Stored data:
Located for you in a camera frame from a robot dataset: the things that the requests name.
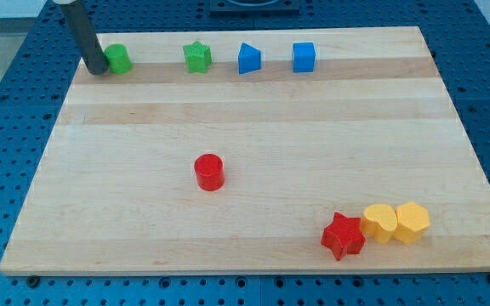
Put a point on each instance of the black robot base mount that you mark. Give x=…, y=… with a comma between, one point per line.
x=227, y=7

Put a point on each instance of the light wooden board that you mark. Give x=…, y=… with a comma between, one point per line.
x=115, y=192

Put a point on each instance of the blue perforated table mat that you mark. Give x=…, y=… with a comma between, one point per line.
x=34, y=86

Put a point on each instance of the yellow heart block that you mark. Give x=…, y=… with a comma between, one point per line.
x=379, y=221

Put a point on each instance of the yellow hexagon block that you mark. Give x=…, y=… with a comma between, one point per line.
x=413, y=220

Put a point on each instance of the green cylinder block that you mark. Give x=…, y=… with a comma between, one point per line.
x=118, y=59

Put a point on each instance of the red star block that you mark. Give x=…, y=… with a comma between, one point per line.
x=343, y=236

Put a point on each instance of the green star block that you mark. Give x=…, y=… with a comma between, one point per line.
x=198, y=57

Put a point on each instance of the blue cube block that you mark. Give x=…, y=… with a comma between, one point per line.
x=304, y=57

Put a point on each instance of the blue triangular prism block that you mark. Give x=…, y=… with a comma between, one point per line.
x=249, y=59

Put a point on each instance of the red cylinder block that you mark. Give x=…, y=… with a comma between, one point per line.
x=209, y=170

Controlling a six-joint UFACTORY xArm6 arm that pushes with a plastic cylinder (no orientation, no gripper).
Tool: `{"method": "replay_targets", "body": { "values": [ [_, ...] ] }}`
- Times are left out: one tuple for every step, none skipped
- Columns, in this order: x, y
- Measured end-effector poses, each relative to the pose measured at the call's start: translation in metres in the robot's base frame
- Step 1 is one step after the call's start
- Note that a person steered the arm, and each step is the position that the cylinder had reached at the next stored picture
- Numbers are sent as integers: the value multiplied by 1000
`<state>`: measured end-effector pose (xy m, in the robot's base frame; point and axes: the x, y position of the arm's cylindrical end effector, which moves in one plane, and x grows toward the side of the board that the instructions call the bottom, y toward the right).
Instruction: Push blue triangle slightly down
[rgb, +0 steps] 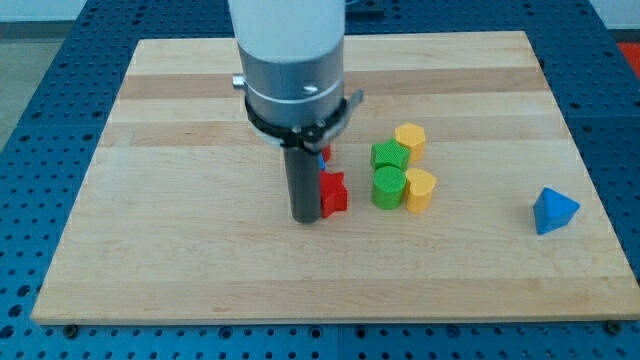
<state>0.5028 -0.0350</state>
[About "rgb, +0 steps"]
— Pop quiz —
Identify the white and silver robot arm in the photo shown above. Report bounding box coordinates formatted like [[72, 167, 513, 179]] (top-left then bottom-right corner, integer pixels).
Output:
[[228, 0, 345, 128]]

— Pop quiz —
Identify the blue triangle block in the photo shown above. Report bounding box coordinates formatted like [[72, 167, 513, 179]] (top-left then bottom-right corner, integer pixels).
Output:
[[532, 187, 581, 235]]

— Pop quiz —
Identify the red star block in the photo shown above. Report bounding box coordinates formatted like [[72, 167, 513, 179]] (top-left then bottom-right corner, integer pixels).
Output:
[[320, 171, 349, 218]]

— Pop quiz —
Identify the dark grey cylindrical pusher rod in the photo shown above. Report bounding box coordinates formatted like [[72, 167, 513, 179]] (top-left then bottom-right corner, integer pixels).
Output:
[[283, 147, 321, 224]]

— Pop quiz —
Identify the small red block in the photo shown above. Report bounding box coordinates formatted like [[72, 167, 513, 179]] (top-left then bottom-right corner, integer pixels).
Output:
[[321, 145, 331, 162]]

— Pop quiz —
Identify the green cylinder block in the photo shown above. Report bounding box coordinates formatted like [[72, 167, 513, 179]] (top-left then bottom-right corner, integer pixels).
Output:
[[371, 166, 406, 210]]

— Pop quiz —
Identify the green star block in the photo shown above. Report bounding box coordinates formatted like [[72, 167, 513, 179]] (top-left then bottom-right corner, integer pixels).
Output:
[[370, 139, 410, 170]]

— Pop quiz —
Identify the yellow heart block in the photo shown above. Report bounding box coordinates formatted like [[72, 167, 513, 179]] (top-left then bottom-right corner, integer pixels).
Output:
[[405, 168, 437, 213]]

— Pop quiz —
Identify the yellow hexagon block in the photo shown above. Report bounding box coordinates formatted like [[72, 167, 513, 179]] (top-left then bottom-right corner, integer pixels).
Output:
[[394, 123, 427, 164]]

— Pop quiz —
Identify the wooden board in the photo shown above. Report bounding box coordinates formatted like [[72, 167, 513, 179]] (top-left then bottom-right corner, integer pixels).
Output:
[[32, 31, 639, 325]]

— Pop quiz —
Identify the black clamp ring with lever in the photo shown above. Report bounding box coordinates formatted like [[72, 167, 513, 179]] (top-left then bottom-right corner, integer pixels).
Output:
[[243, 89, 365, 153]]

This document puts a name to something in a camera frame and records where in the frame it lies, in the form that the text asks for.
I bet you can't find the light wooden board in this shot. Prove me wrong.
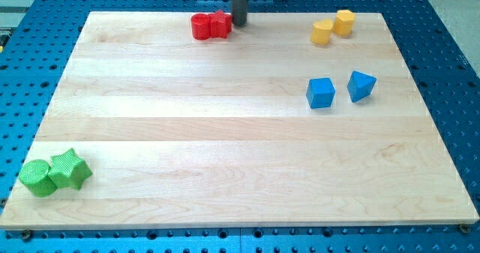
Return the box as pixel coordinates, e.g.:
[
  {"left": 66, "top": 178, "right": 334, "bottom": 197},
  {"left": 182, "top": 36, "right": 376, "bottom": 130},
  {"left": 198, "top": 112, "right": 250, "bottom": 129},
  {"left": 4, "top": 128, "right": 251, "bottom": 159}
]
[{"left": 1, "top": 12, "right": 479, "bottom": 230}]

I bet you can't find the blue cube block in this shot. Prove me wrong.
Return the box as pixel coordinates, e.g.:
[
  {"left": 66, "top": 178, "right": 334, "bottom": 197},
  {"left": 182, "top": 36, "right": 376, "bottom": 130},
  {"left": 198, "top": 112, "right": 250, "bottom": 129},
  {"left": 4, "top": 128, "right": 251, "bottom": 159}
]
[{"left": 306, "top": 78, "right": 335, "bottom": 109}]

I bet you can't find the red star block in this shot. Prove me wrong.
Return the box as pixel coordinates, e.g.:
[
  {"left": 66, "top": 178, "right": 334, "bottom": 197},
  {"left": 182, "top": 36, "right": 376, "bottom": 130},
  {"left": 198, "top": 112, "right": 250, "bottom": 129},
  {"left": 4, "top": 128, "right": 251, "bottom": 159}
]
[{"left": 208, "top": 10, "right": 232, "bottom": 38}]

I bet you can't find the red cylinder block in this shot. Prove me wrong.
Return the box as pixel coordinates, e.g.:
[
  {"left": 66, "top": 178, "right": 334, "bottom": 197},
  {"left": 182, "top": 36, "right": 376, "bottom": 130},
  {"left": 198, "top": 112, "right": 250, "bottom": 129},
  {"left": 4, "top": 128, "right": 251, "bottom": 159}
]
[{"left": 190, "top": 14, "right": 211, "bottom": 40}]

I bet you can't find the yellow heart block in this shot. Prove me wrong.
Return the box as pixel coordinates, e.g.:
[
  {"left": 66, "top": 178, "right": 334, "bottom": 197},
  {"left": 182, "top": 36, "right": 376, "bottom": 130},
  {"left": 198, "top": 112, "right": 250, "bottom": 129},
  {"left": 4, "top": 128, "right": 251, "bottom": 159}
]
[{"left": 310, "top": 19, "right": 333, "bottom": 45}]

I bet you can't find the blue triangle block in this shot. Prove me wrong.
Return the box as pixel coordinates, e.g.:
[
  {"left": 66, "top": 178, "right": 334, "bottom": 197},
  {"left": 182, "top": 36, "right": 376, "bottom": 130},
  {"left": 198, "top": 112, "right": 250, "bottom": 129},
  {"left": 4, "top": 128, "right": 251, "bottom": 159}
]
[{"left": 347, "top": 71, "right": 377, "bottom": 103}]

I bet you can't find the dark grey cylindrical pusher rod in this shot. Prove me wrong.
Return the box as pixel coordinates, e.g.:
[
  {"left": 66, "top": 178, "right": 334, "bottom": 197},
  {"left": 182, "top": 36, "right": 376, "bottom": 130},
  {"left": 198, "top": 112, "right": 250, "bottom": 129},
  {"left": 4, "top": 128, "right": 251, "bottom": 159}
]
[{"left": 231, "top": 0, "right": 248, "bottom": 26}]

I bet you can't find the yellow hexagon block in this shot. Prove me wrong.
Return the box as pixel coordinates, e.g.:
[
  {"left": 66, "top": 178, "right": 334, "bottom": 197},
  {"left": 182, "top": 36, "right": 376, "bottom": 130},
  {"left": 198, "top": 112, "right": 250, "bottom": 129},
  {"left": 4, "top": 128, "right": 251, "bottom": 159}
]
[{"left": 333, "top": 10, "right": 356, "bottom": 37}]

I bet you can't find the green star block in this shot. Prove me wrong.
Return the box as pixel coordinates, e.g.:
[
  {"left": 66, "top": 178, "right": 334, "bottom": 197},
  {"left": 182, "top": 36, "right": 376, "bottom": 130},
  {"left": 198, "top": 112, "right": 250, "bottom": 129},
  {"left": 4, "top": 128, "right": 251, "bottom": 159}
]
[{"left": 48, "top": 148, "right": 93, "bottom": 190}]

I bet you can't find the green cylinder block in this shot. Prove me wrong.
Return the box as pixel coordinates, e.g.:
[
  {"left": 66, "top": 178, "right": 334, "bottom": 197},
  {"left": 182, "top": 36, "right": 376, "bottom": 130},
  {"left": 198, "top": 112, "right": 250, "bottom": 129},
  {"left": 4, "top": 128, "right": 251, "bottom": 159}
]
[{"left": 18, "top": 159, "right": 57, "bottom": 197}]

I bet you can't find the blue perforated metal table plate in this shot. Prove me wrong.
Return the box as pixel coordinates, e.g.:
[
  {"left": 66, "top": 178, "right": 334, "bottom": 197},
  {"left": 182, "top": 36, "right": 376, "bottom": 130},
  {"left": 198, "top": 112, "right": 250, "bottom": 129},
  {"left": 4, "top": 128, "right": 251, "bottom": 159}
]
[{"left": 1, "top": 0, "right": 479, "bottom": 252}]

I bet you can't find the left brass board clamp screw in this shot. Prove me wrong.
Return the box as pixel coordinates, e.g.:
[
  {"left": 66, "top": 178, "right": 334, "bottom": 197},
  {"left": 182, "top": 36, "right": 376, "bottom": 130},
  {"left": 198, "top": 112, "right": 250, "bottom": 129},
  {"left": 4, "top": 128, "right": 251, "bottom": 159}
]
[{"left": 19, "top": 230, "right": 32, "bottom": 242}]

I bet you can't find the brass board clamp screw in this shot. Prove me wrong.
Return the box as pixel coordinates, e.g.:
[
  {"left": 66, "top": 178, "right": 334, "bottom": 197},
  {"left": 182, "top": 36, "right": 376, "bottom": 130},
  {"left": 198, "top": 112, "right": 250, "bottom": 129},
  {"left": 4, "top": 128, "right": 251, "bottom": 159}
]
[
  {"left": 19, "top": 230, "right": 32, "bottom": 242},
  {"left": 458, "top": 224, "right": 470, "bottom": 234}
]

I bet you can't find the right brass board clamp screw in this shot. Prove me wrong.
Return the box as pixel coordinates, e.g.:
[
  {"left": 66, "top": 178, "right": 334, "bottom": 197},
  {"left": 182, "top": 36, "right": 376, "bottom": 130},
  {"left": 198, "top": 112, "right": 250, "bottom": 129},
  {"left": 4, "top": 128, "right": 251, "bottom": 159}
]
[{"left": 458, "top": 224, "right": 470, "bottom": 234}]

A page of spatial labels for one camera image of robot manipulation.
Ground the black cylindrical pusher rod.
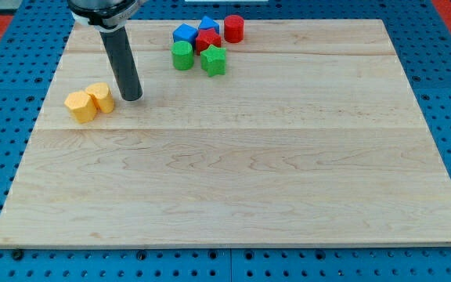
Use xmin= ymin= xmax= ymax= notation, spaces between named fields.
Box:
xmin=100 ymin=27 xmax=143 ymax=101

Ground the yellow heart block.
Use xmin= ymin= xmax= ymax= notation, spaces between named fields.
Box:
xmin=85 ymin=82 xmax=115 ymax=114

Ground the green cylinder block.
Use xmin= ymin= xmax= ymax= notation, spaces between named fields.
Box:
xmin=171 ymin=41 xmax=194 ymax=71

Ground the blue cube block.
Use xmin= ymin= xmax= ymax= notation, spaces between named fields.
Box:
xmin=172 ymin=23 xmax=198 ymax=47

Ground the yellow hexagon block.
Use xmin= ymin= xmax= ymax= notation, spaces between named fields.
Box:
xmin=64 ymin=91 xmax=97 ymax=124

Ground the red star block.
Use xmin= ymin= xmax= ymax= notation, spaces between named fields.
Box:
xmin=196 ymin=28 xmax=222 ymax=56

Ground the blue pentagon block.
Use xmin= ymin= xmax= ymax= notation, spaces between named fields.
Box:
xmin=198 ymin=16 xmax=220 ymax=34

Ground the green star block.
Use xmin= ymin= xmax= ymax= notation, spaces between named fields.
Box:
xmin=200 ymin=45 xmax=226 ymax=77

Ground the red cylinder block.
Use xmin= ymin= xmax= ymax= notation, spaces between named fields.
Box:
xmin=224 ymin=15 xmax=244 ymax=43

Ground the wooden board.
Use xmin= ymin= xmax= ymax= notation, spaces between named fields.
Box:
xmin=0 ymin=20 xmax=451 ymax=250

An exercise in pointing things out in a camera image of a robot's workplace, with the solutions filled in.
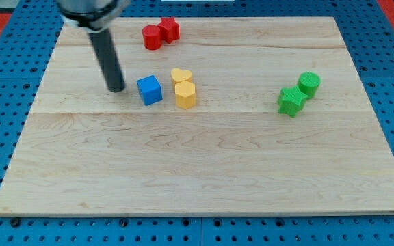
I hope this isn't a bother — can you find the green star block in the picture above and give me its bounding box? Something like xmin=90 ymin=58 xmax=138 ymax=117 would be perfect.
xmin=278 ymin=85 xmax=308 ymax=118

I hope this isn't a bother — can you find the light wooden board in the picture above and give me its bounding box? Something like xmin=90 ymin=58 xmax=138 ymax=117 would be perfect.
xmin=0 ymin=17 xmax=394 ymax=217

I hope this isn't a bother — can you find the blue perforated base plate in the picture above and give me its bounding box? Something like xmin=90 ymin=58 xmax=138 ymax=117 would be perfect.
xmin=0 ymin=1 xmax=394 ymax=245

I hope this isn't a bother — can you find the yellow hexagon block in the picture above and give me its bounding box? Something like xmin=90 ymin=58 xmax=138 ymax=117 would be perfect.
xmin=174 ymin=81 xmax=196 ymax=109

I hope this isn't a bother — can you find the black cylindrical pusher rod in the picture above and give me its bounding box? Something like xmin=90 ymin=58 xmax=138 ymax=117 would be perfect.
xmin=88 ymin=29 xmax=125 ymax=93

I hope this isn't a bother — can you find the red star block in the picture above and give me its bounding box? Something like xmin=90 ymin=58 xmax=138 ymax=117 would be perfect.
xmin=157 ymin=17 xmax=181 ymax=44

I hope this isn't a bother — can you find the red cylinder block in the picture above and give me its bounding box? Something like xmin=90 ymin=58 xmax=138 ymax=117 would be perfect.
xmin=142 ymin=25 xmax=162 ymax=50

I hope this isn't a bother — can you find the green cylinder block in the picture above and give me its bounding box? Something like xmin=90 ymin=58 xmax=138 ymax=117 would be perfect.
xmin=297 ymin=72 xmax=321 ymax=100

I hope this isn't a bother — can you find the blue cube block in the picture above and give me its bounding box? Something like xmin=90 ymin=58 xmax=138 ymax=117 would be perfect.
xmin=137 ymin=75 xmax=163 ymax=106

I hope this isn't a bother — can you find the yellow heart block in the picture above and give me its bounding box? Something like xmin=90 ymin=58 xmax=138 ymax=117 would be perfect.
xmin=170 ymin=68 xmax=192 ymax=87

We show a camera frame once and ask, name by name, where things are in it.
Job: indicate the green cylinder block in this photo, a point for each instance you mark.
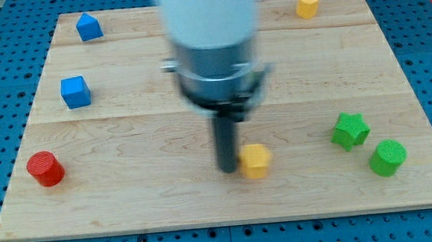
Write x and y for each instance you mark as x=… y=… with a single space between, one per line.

■ **Exercise**: What number of lines in the data above include the string "camera"? Answer with that number only.

■ **Answer area**: 5